Doesn’t matter: Marine Atlantic supposedly sucks.
Now for the poor folks running Marine Atlantic, they just can’t win. One minister refers to the ferries as constitutional cattle-cars. People clog the open line shows to chime in their agreement.
So the company invests in a new boat with plenty of modern, trendy conveniences.
The same people bitch that it is too grand when all they need is the marine equivalent of a cattle-car.
Anyways, the latest round of bleating is about a fare increase to offset rising fuel costs.
Clyde Jackman issued a news release on October 6 predicting possible dire consequences resulting from the latest fare changes.

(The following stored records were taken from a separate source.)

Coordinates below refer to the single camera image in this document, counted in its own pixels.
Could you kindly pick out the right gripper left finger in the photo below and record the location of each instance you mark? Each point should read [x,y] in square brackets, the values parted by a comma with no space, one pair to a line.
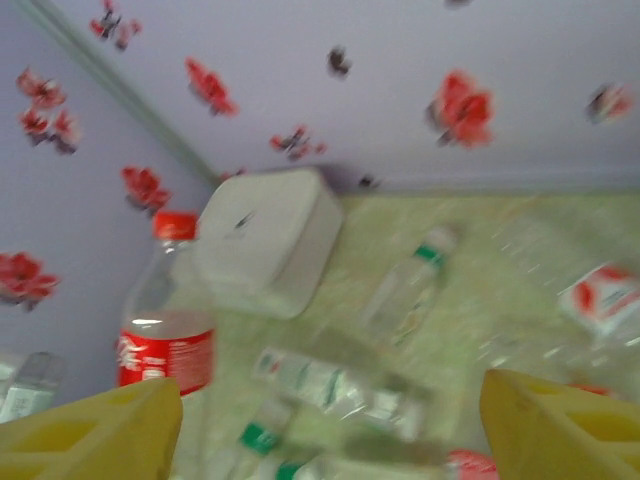
[90,440]

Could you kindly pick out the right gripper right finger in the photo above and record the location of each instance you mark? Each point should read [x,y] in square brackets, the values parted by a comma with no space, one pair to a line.
[565,435]

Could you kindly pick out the crushed bottle green white label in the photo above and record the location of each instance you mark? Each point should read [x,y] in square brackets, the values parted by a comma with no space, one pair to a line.
[320,380]

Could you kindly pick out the small clear bottle white label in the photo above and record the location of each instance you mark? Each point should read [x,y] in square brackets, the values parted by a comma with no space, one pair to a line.
[30,390]

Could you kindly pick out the clear cola bottle red label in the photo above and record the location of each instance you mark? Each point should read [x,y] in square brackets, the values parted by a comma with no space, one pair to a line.
[470,465]
[165,350]

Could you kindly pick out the crushed bottle red white label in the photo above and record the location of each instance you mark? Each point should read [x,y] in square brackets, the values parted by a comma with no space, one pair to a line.
[600,300]

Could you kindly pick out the clear bottle green band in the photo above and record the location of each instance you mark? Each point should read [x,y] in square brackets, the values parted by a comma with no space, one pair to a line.
[260,435]
[400,295]

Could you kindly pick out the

Diane Whelan did the bitching in June 2008.
In 2007, there was a bevy:
Okay.
Still following?
But, just a few weeks ago, Clyde was out there trumpeting the fact that “[n]on-resident traffic on Marine Atlantic is up 4.4 per cent over 2008, while resident traffic exiting the province is down almost one per cent…”.
So despite all the supposed problems, there are actually more people using the service this year compared last year.
That wasn’t good enough: by October 16 Jackman had decided that traffic on the ferries was actually up 5.2% from last year And, said Jackman, “…we cannot continue to grow this industry without a reliable, affordable Gulf ferry service.”
But hang on a moment.
There is a problem here with the minister’s logic:
If the current ferry service is not reliable and is not affordable – according to the bitching to date – how can it be that the ferry traffic is growing?
Tut. Tut.
It’s really terrible to see this sort of pessimism coming from a provincial cabinet minister.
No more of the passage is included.